At first, it was penetrating darkness and an eerie silence. Then came the whistling winds and the sound of rain pelting the windows, but still, darkness. As the sun began to rise, the wind began to slow and the rain subsided, temporarily.
Boy Scout training came in handy when it was light enough to figure out how to make brewed coffee without electricity. Not a fan of instant. As we sipped in silence, slowly the sounds of generators began to sputter in the neighborhood. We sat quietly, trying to soothe the pup, who didn’t fare well with loud, strange noises. Any time a generator popped and huffed and eventually died out, she barked viciously at the noise while cowering behind us,
When we each had consumed two and a half cups of coffee, it was time for our generator to join the neighborhood cacophony of post-Milton orchestral symphony. I awaited as the storm’s namesake, my husband the blowhard, methodically set up our savior.

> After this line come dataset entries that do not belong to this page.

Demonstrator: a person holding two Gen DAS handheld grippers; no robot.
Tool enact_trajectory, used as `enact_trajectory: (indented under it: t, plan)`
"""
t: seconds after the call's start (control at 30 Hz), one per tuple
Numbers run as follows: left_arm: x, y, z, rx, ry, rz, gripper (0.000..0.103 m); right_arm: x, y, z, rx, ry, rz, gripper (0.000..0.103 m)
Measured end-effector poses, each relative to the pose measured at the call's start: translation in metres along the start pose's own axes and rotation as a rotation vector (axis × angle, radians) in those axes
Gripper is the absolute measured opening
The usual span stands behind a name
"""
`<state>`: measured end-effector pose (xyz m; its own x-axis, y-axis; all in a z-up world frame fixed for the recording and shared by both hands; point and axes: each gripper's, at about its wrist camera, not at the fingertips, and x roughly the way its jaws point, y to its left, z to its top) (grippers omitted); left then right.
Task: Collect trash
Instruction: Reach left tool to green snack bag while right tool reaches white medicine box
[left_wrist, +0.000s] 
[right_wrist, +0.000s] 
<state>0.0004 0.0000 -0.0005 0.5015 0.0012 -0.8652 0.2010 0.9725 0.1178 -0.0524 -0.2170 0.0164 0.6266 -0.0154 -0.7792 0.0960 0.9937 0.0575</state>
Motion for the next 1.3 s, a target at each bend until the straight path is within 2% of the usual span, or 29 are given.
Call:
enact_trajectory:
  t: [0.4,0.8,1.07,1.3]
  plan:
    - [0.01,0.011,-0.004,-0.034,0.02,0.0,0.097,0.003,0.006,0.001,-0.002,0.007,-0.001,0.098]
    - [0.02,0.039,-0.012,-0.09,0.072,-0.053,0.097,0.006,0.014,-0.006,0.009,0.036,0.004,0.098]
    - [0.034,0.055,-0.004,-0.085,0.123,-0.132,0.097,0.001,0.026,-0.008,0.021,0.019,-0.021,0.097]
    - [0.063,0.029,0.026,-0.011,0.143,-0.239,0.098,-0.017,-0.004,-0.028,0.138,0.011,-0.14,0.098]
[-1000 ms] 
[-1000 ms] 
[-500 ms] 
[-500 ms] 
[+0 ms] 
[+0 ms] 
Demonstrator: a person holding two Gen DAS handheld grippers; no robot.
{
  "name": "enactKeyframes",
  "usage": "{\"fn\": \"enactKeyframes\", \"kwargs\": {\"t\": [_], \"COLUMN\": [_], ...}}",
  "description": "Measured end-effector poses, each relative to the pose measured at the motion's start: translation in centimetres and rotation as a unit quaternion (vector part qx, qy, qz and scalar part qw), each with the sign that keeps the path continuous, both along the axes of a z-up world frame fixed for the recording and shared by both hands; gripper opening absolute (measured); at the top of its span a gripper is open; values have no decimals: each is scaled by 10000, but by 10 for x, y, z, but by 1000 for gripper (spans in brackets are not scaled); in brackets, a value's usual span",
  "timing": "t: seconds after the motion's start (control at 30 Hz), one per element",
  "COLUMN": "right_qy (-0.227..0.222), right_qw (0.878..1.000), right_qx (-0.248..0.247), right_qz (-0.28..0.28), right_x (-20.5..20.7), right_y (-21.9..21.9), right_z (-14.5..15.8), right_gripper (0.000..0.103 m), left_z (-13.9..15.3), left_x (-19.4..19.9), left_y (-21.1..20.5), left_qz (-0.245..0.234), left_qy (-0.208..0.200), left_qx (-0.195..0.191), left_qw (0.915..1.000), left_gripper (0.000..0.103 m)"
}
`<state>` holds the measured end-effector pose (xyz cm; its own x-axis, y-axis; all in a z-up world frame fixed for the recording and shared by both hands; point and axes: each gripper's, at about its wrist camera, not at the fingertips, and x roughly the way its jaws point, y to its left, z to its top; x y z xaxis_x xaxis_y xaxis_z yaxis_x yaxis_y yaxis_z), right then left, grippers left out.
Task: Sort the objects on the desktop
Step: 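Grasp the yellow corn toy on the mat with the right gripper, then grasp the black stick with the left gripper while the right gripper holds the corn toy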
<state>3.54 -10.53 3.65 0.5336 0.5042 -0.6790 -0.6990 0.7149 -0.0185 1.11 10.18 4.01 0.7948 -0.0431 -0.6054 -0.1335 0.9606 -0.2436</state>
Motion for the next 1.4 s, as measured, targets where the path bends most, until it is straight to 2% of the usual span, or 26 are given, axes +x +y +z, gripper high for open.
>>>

Now, between the grinding of our own generator, the hum of our refrigerator, the occasional clumsy drop of new ice cubes in the freezer, and the newfound confidence in our dog’s barking, the calm after the storm has left us and we must now begin the cleanup.
I am forever grateful to have had the opportunity to write this considering the deadly force of Milton, and I pray for his victims and their families as I pick yet another large branch of the camphor tree from the yard and not from the bedroom.